■ PROBLEM DESCRIPTION:
Select all lines in the records that include "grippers".

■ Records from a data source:
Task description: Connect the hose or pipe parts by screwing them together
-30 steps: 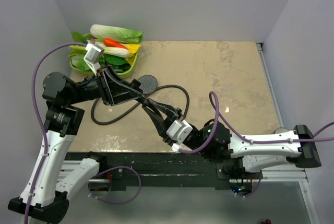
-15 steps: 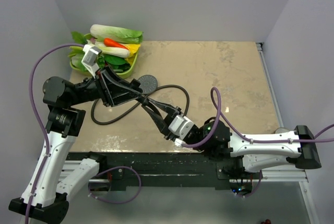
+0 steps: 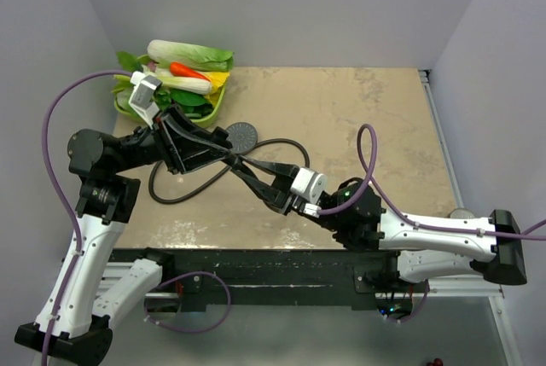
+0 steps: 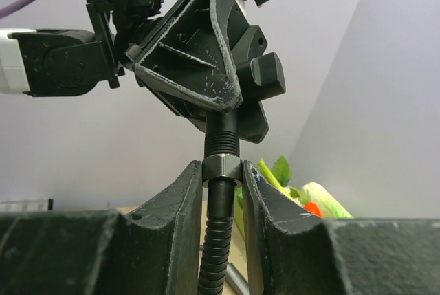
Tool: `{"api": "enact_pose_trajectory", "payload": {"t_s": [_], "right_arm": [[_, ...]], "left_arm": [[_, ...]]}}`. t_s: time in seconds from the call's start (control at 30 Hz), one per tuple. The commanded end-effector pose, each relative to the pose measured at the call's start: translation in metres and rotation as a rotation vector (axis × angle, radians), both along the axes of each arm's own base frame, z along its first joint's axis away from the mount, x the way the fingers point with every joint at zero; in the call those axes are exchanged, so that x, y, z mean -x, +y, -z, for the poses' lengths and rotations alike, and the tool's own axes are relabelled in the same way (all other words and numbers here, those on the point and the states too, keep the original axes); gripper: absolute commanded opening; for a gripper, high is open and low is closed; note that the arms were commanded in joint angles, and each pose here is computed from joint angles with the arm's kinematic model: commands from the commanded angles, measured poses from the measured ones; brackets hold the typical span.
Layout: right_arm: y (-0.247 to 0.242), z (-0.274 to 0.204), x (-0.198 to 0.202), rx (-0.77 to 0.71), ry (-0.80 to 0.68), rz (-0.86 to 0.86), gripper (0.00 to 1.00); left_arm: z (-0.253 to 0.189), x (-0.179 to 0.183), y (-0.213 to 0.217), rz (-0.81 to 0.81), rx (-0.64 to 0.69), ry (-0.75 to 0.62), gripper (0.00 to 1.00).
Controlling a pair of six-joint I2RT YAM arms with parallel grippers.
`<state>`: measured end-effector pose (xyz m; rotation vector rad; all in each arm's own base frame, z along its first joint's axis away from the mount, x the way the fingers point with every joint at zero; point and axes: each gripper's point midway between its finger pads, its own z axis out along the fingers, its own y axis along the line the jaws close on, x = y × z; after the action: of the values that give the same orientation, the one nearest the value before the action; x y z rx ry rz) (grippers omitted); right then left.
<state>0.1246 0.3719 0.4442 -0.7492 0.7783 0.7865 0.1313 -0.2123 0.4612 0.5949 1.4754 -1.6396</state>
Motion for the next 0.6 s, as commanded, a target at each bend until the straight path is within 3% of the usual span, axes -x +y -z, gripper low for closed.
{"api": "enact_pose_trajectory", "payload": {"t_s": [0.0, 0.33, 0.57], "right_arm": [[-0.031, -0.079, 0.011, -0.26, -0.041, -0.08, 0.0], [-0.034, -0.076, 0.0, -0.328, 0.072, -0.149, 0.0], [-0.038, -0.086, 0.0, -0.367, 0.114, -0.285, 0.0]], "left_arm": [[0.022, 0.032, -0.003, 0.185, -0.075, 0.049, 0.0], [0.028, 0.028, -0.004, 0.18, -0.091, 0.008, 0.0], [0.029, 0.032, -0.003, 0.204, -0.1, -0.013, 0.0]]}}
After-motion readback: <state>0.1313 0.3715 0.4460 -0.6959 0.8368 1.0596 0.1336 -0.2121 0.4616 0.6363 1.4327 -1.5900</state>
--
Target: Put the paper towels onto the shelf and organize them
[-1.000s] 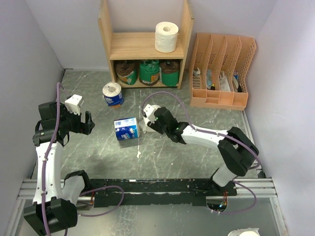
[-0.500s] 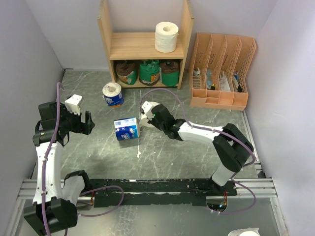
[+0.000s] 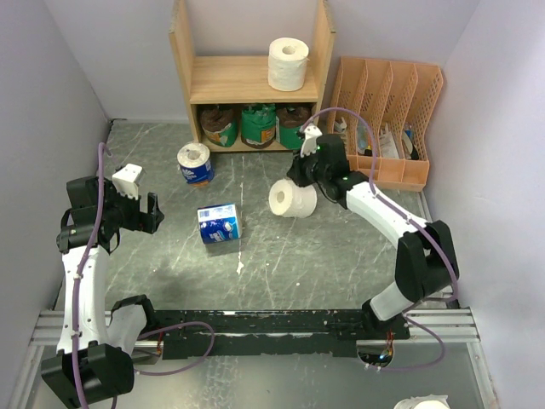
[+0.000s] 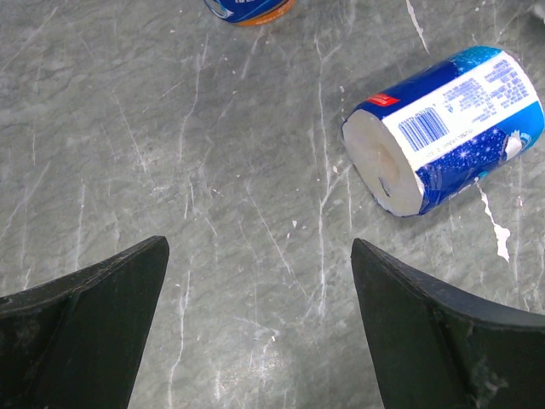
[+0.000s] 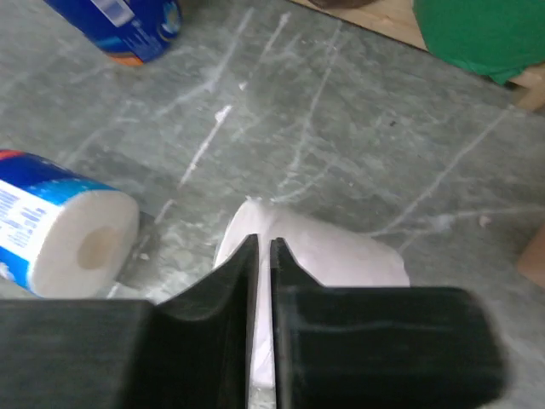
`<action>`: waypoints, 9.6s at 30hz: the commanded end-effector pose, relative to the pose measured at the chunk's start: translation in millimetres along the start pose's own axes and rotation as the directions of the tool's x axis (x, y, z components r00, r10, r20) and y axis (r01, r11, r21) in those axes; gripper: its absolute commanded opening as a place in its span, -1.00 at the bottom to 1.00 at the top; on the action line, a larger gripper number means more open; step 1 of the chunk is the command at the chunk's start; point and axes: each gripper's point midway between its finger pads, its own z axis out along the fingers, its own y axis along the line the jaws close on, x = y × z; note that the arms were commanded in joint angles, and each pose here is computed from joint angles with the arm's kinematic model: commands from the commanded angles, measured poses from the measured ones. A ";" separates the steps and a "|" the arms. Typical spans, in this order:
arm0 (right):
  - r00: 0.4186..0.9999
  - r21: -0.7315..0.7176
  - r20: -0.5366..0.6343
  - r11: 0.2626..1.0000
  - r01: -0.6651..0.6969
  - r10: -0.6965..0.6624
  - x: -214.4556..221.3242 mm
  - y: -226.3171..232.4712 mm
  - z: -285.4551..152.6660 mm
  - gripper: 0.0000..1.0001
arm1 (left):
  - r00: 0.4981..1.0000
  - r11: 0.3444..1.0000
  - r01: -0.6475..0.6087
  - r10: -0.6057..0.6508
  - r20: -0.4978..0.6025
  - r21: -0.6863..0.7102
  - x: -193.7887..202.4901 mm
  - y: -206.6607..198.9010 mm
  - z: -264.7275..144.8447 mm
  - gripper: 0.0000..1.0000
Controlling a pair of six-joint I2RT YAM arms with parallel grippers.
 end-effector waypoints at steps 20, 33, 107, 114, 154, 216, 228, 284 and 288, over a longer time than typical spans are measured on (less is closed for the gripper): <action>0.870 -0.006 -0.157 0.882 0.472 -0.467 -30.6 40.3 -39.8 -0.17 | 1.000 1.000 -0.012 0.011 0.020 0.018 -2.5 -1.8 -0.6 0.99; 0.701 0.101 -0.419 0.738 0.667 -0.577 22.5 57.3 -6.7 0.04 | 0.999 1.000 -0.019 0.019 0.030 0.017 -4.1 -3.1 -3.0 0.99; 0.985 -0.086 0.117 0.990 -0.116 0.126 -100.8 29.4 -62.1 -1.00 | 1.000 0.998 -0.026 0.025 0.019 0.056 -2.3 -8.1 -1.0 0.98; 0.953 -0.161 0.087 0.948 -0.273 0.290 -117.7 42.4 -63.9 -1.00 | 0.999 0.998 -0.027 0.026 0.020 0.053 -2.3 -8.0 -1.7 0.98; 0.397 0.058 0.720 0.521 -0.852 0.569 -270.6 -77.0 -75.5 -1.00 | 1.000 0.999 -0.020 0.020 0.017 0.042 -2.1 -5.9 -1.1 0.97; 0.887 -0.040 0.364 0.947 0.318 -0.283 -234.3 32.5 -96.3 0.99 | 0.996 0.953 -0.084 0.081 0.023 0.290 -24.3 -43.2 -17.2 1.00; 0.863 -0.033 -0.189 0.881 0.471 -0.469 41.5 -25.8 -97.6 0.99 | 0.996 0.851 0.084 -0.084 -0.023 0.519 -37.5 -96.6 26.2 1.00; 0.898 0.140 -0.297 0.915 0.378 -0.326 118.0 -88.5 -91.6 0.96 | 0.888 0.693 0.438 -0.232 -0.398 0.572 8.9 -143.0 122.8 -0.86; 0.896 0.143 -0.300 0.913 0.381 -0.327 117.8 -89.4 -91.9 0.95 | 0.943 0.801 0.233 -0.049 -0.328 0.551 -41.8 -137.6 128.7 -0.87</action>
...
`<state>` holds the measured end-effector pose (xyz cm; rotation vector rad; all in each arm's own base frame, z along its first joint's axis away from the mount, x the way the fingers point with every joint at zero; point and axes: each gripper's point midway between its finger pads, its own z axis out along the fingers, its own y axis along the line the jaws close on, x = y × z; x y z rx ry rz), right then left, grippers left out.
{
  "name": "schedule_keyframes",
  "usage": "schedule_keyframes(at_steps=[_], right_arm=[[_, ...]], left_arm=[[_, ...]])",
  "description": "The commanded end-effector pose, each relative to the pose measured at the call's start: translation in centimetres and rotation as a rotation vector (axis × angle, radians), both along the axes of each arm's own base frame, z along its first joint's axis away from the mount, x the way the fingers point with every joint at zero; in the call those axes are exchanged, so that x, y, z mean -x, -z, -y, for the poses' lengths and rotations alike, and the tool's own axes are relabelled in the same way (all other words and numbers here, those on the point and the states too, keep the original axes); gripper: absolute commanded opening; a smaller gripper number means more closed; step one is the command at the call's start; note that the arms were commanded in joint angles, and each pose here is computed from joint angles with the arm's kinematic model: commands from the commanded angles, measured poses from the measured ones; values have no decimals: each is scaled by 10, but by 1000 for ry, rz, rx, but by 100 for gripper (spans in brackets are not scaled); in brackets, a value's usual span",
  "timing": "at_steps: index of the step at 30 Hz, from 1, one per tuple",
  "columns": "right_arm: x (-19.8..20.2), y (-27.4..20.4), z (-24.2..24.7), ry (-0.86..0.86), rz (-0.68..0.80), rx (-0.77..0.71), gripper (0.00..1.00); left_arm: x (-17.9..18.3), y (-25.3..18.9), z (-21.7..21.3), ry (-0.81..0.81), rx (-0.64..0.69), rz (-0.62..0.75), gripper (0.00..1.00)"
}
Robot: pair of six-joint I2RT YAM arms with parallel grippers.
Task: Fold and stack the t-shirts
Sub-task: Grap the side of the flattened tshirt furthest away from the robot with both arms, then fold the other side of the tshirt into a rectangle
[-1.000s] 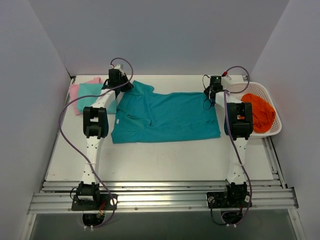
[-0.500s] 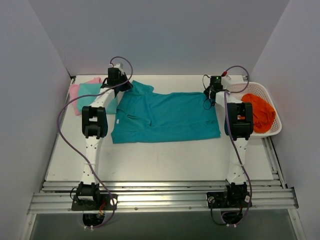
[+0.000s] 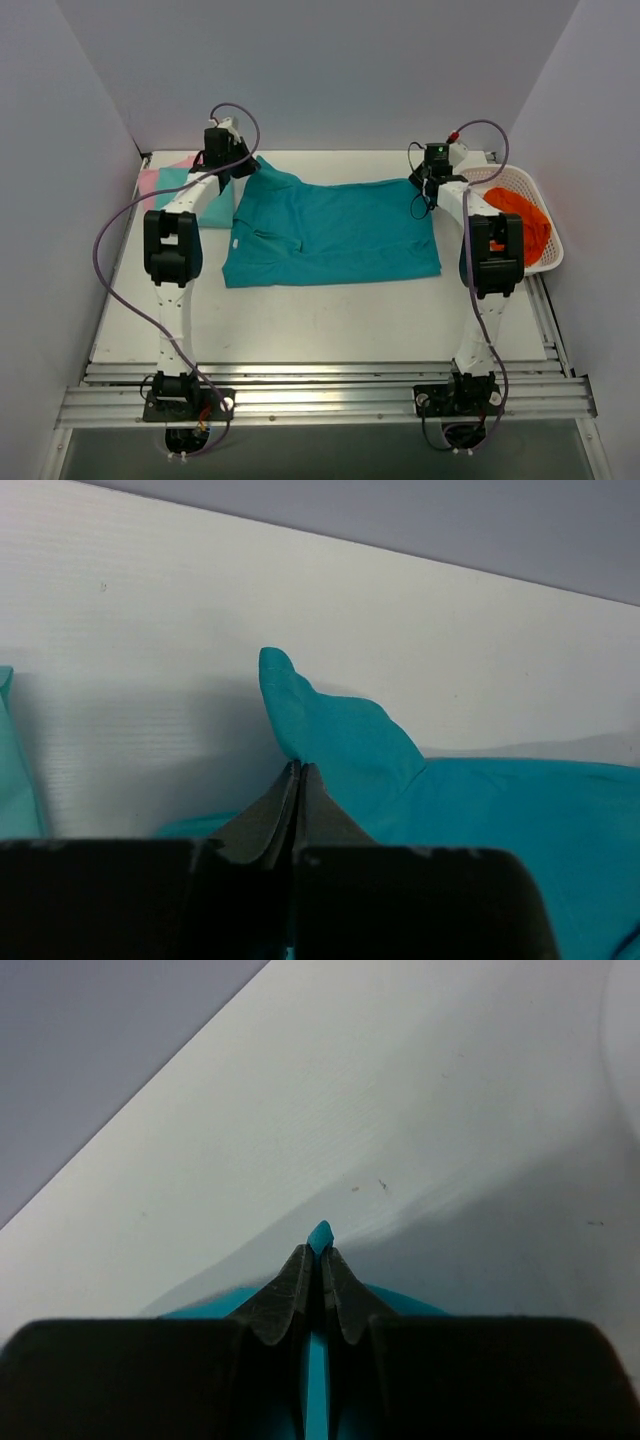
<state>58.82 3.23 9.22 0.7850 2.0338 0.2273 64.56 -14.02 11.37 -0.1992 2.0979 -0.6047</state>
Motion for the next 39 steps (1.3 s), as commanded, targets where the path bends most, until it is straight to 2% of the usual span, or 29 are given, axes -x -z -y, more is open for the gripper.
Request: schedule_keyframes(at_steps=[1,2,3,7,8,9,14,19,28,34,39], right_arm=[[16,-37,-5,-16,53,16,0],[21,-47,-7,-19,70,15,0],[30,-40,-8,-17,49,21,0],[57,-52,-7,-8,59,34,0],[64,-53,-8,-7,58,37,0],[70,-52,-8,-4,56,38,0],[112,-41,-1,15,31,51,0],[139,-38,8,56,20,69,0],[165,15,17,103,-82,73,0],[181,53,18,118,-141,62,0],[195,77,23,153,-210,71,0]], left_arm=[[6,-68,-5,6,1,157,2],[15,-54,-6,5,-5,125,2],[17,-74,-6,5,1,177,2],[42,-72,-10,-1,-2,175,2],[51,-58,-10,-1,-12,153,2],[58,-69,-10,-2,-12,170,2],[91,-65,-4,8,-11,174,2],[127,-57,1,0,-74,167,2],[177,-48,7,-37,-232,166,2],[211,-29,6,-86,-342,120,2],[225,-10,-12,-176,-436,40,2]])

■ ANSWER SPACE:
Controlling a pair of six-joint I2RT YAM arms with parallel grippers.
`<state>`: measured end-effector pose (xyz m; rotation vector rad; all in each arm's own base frame, z along its first joint's axis away from the mount, x the way the fingers point with every joint at zero; point and axes: each gripper's point midway between its finger pads, its own z axis out along the fingers, its own y axis along the line the jaws close on, x = y × z; after the action: of the values that give the same orientation, the one nearest the value before the action; x y z rx ry rz) (grippers omitted); right then left.
Controlling a pair of six-joint I2RT YAM arms with parallel grippers.
`<state>` holds the measured end-effector pose (xyz cm; rotation vector rad; all in each arm's own base frame, z along its first joint's axis away from the mount, x the way the fingers point with every joint at zero; point and axes: each gripper's point midway between its finger pads, its own z axis out along the fingers, its own y axis along the line the jaws close on, x = y × z; x y z rx ry rz), right then left, grippers left out.
Robot: pair of six-joint I2RT YAM arms with parallel grippers.

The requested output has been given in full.